» ACTIVITY
Below are lines of data; restate word for word those running from the line containing "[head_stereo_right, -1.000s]" to the line containing "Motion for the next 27", inclusive, and no others.

*** EXERCISE MATERIALS ***

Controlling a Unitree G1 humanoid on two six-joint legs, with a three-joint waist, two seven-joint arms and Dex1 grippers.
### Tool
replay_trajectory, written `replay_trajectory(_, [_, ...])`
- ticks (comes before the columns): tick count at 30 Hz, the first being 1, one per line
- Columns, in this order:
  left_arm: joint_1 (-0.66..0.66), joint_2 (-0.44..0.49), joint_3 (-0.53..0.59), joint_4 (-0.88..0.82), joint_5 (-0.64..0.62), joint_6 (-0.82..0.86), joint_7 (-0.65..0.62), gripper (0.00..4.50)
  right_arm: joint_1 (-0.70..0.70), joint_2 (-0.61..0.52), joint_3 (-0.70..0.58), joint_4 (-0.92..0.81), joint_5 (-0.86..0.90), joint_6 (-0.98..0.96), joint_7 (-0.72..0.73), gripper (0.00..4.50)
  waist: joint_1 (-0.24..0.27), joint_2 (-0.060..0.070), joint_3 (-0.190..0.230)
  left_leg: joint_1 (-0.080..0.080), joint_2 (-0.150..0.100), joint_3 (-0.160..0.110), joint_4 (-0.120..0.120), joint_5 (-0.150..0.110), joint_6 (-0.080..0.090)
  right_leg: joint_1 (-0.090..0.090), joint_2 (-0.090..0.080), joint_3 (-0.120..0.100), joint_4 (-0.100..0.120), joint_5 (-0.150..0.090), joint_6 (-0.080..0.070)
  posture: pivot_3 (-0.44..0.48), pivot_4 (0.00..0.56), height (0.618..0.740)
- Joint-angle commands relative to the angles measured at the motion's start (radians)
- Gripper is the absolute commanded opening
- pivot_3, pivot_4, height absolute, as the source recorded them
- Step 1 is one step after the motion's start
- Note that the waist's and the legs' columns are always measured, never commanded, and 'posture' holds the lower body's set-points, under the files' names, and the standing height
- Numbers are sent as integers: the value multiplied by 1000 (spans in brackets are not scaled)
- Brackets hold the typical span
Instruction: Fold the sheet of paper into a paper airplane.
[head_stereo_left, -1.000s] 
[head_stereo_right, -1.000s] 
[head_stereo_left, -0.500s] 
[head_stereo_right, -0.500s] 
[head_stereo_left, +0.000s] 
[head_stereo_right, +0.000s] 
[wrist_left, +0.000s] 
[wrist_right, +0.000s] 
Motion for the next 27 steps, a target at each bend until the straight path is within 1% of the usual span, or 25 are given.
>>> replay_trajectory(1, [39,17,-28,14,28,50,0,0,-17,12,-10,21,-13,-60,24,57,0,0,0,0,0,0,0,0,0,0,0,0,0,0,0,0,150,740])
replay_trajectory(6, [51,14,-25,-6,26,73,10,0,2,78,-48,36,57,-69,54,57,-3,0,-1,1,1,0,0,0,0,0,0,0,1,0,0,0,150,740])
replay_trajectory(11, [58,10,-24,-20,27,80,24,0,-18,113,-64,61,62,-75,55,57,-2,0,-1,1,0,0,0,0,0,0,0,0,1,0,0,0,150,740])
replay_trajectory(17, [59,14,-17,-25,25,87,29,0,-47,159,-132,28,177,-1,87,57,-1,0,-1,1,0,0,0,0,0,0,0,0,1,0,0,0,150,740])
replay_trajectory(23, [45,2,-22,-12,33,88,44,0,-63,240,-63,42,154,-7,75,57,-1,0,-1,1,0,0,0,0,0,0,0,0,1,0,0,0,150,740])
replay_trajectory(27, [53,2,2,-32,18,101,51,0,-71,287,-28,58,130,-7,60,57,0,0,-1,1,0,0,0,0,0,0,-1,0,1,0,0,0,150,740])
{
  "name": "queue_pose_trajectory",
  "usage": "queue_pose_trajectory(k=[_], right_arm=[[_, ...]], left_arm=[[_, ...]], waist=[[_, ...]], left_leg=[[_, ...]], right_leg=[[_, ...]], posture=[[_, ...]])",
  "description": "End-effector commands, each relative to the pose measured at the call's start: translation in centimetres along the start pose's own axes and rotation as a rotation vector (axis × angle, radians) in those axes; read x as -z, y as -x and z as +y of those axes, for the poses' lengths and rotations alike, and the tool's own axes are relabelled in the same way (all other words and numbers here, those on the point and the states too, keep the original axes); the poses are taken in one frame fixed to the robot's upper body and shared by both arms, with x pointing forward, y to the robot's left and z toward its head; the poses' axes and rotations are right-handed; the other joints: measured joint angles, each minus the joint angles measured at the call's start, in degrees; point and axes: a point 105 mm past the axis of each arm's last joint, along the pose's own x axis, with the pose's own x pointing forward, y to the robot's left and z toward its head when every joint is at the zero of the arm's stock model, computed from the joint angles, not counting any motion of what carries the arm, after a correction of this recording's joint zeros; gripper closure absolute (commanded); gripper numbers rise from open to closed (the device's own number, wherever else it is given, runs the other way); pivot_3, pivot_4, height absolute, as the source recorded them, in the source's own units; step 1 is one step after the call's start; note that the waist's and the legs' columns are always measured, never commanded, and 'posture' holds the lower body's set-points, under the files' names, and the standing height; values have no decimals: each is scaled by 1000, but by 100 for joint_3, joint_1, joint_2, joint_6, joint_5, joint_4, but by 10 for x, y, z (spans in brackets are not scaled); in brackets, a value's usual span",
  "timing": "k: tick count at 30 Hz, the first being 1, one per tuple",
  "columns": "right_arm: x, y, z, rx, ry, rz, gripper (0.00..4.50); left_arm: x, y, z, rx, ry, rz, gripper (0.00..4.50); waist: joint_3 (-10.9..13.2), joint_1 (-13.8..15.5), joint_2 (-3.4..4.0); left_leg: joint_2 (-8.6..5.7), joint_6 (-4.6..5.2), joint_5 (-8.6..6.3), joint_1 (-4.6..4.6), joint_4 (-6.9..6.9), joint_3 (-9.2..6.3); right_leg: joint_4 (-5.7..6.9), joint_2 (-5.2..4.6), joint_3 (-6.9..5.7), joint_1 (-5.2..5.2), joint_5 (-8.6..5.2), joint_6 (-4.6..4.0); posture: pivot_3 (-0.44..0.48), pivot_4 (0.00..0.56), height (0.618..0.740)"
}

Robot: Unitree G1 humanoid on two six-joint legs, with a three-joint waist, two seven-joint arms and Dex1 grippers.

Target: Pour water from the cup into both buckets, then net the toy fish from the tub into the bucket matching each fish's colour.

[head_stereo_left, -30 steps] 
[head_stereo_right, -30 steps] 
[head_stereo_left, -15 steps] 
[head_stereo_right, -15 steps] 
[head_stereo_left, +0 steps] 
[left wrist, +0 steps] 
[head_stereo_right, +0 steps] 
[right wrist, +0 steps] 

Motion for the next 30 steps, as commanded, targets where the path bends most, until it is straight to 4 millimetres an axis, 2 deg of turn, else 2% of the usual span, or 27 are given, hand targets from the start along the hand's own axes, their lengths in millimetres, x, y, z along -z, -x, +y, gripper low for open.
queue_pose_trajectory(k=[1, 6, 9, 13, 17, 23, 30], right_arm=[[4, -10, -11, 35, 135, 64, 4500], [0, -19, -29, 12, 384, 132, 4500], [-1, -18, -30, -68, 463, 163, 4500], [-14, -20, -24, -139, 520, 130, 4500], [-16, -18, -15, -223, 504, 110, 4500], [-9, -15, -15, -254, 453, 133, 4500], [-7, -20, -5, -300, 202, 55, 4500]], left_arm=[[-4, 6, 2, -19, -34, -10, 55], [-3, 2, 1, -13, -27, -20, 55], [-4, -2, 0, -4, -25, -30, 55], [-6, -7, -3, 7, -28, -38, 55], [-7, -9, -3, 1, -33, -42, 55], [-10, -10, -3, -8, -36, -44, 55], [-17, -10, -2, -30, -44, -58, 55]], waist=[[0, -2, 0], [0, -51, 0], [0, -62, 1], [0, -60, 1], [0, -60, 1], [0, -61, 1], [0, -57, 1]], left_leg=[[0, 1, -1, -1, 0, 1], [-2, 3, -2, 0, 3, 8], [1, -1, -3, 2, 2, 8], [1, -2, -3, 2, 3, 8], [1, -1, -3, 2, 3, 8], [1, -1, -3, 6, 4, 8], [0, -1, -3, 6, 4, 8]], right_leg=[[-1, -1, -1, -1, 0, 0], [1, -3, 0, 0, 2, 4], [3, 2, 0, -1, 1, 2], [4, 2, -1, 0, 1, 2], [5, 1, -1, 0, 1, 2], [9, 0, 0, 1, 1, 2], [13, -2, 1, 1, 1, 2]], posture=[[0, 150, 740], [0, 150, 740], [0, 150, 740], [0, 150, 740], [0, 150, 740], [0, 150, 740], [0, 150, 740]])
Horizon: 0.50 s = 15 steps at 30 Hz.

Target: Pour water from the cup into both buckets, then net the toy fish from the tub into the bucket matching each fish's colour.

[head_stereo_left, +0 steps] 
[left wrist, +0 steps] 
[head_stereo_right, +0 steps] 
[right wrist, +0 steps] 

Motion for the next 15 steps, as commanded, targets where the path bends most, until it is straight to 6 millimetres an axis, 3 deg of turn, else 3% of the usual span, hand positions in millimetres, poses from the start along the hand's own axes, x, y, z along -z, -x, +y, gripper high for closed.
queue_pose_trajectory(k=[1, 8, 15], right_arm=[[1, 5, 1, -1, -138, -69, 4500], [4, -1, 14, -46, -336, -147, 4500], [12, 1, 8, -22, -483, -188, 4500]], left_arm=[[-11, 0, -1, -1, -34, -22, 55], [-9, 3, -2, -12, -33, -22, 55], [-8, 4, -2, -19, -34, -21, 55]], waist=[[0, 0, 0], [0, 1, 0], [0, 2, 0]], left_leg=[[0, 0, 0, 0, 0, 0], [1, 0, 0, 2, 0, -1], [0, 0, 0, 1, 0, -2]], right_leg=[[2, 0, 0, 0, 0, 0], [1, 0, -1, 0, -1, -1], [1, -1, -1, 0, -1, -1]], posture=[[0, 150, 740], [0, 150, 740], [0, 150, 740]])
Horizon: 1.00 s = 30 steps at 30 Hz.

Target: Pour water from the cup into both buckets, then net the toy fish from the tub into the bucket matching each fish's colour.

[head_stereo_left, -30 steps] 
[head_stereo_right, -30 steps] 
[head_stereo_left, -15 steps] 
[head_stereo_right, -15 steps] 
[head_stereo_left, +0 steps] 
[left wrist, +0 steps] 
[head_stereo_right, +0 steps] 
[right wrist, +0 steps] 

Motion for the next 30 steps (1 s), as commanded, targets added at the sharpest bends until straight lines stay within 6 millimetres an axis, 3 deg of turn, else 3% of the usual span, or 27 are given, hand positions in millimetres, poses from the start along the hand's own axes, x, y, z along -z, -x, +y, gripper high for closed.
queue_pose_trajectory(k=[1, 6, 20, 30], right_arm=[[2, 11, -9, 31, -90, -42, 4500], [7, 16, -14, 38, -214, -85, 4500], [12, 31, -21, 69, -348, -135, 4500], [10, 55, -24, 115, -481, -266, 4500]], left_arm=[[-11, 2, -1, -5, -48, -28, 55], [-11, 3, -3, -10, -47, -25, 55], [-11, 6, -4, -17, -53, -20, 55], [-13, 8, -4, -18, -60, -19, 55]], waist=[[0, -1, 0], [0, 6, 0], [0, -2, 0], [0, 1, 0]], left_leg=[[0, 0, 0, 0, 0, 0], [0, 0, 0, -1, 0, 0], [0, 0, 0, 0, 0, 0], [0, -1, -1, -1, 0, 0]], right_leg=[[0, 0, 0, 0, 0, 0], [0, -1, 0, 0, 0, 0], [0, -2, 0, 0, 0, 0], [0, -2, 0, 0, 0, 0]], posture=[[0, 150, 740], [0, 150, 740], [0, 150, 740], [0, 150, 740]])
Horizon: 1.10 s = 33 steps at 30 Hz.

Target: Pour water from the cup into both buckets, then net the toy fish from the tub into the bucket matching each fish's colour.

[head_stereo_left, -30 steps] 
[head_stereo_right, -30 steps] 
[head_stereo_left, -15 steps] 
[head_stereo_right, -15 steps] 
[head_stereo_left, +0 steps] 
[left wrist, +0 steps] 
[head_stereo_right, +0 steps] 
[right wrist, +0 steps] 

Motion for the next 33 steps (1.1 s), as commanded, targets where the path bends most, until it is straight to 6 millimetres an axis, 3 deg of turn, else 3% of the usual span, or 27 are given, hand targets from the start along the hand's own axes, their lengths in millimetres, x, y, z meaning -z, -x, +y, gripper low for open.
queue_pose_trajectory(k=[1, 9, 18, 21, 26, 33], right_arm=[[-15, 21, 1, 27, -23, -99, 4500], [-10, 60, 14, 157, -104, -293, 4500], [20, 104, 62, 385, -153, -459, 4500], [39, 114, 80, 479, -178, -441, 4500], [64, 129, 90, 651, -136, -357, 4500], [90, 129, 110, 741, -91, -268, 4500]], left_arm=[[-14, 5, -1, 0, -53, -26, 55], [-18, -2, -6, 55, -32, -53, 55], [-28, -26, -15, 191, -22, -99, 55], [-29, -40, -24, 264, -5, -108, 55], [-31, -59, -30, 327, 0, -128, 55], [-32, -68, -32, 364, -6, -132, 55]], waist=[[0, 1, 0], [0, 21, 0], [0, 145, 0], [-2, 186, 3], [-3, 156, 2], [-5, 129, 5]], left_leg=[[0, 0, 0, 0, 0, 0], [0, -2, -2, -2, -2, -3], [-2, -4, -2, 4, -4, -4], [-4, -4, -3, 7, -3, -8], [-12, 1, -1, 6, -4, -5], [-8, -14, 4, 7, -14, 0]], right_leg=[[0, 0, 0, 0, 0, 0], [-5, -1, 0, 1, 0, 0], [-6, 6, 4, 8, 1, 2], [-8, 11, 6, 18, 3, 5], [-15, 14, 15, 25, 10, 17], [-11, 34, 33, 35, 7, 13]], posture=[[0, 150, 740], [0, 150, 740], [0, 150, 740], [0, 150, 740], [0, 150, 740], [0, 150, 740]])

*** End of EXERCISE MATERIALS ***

» ANSWER TO THE EXERCISE
[head_stereo_right, -1.000s] 
[head_stereo_left, -0.500s] 
[head_stereo_right, -0.500s] 
[head_stereo_left, +0.000s] 
[head_stereo_right, +0.000s] 
[wrist_left, +0.000s] 
[wrist_right, +0.000s] 
Motion for the next 27 steps, a target at each bend until the straight path is within 1% of the usual span, or 25 are given.

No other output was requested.